The data looks at the Raleigh-Durham market, which encompasses Wake, Durham and Orange counties as well as surrounding ones.

Quarterly rent figures from RealPage show the virus halted an upward trend. In the first three months of 2020, average rents were 4.1% higher than 2019. Once the country went into lockdown in the second quarter, year-over-year rent growth dropped drastically to just 0.3%.

The rent growth rate rose to less than 1% (0.72%) in the fourth quarter, or last three months of 2020.

“We’re not expecting that the rent growth will go back to the pre-pandemic norm by the end of this year,” Couch said. “And that’s just because there’s been a sustained level of supply of new deliveries for the apartment market in recent years.”

Rents to slowly rise again

Raleigh and Charlotte, as well as Nashville and Atlanta, are apartment markets in the Southeast slated for rent growth due to their strong economies.

“We feel like we hit a low in terms of (rent) performance for many markets throughout the nation, and that includes the Raleigh-Durham area, and we feel that by the end of this year, rents will return pretty well,” Couch said.

RealPage projects rents’ quarterly rent growth rates will rise to 0.8% year-over-year in the first quarter of 2021 and up to 3.1% by the end of the year in an upward trend. RealPage cites positive economic factors ahead for the Triangle, including the area’s universities, business activity and population growth.

“A lot of what will determine the rent growth performance in the next few years is the return of jobs and how that would translate to apartment demand,” Couch said.

However, economic recovery is a “double-edged sword,” he said, since it also will increase housing costs over time as conditions lead to more financially stable renters.

While lower rents may pose relief, landlords and apartment companies face struggles too, says Dustin Engelken, government affairs director at the Triangle Apartment Association.

“You’ve got a dual hit from a lot of people who are not paying rent and then people who are, but are paying a lot less than they would have otherwise, less than you would have been anticipating,” said Engelken. “You’re taking revenue hits on your paying customers and you’re getting a lot of unpaid hits, so it’s a really difficult situation.

While rents may have dropped or stabilized, thousands were forced to seek rental assistance from the state to avoid evictions.

Since last March, the majority of calls to the NC 211 hotline, an information and referral service provided by United Way of North Carolina, requested housing and shelter assistance. More than 65% of those calls specifically sought rent assistance through the state’s Housing Opportunities and Prevention of Evictions (HOPE) Program, according to NC 211 call data. Durham is in the top 10 counties statewide whose residents have requested rent assistance help.

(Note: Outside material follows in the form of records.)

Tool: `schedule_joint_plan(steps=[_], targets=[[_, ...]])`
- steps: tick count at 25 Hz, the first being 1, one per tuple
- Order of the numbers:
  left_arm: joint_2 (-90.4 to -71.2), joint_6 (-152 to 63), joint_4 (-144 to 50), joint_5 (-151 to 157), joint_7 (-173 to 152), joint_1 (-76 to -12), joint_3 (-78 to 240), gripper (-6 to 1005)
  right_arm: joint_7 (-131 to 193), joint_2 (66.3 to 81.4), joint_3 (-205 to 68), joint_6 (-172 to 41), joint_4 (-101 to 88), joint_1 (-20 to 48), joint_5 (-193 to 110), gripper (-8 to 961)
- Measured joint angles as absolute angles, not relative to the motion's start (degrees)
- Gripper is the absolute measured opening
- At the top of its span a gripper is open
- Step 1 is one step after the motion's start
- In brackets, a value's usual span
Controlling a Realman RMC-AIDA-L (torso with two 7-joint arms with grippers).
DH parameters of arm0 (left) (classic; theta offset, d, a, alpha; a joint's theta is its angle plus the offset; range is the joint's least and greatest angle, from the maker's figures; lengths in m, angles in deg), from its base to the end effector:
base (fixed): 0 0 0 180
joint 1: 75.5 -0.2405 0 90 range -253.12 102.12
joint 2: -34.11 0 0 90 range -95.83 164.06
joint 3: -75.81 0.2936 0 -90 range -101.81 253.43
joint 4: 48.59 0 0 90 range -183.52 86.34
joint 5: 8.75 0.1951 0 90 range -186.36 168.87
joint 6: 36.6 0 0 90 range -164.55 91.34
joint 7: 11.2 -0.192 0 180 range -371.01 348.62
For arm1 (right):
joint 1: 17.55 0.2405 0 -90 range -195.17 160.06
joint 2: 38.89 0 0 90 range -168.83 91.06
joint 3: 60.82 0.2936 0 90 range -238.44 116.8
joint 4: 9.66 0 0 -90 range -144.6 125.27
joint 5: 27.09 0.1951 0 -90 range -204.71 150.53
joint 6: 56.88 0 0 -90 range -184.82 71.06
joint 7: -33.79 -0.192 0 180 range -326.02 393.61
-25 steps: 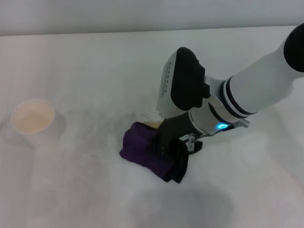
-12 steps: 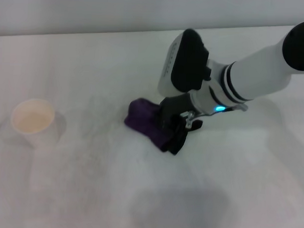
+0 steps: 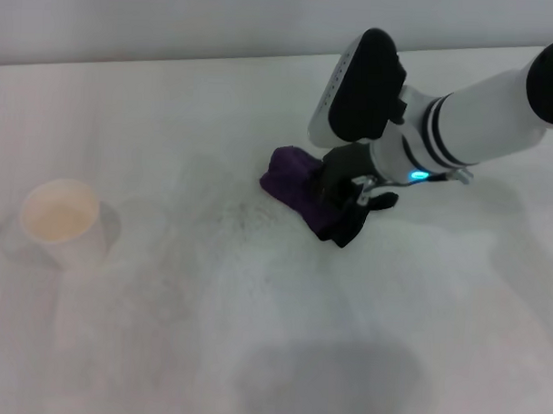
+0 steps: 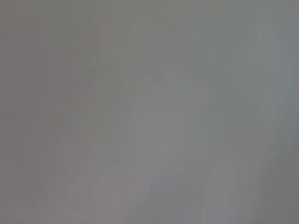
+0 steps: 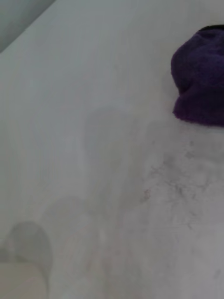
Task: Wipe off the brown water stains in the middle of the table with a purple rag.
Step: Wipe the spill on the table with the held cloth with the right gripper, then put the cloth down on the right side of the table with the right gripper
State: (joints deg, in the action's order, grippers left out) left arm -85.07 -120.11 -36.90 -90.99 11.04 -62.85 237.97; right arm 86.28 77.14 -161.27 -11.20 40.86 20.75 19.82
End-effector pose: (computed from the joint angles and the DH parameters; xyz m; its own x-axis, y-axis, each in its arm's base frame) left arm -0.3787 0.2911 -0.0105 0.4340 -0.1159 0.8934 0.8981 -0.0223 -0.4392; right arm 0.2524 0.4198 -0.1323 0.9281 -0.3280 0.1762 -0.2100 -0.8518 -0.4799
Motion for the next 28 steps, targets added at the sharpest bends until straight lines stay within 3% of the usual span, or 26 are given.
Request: schedule_joint_plan(steps=[14, 18, 28], targets=[[-85.07, -120.61, -36.95, -91.01, 14.09, -62.05, 237.97, 889, 94.2, 77.35, -174.3, -6.85, 44.76, 21.27, 34.98, 80], [-85.07, -120.78, -36.99, -91.33, 14.11, -61.97, 237.97, 889, 94.2, 76.8, -173.69, -10.13, 43.13, 20.9, 34.01, 80], [-85.07, -120.8, -36.99, -91.6, 14.13, -61.82, 237.96, 888, 93.65, 76.53, -156.06, -11.31, 44.97, 13.15, 25.25, 81]])
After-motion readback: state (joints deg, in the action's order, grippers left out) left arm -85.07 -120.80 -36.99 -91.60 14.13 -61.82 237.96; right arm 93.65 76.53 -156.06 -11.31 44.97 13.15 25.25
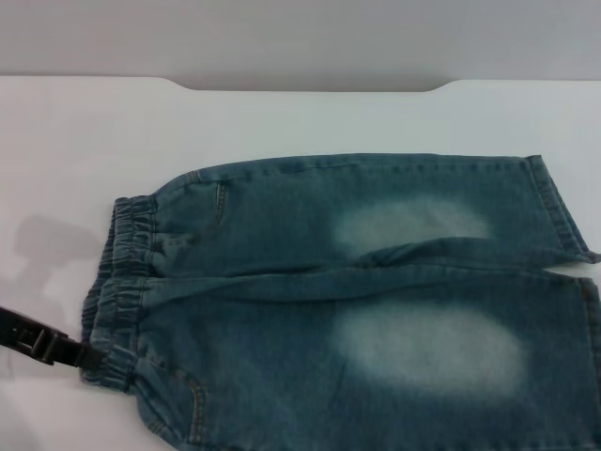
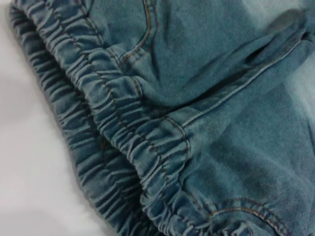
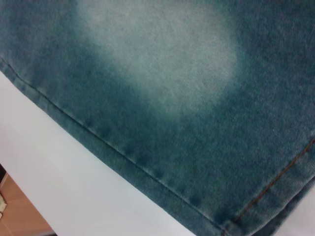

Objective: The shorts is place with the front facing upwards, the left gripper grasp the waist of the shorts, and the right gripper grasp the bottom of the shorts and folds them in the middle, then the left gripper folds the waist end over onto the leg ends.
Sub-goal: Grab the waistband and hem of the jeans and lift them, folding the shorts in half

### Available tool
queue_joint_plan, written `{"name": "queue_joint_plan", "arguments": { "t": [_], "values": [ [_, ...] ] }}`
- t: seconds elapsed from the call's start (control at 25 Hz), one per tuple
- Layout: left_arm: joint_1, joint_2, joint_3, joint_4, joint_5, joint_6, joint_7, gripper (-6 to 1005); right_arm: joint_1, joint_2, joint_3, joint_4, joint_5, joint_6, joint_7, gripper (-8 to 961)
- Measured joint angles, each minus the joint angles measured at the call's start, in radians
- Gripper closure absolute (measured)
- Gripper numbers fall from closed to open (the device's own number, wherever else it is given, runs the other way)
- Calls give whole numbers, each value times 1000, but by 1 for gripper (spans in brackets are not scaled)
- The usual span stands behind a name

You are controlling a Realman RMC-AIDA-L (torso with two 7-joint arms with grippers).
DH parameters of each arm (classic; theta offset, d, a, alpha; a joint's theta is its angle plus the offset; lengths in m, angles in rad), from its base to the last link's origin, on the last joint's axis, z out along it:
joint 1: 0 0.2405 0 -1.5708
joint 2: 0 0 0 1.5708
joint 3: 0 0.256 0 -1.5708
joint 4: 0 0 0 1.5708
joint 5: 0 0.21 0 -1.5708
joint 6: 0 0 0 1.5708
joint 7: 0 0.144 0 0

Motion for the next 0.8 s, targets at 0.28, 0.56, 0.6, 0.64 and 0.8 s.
{"name": "queue_joint_plan", "arguments": {
  "t": [0.28,0.56,0.6,0.64,0.8],
  "values": [
    [-7,0,0,0,0,9,-3,965,7,0,-11,4,0,0,1,544],
    [-14,1,0,0,0,15,-4,965,17,7,-25,16,0,6,1,544],
    [-15,1,0,0,0,15,-4,965,18,7,-26,17,0,6,1,544],
    [-15,1,0,0,0,16,-4,965,19,8,-26,18,0,7,1,544],
    [-15,2,0,0,0,16,-4,964,21,8,-26,21,0,8,1,544]
  ]
}}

That rental assistance, plus unemployment benefits, contributed to “better-than-expected” rent collections in 2020, according to a recent report by real estate firm Avison Young. Payments for market-rate apartments were received from 94.2% of renters in December in the Triangle market, and rent collections have been stronger in the area’s upper-tier and mid-range apartments.

“Looking at the horizon, we’ve seen during the pandemic that migration has not changed and may have actually picked up some as people were fleeing the larger metros,” said Engelken. “I would guess that we should be poised for another really strong year of people moving to the region, and that obviously puts pressure on the housing market.”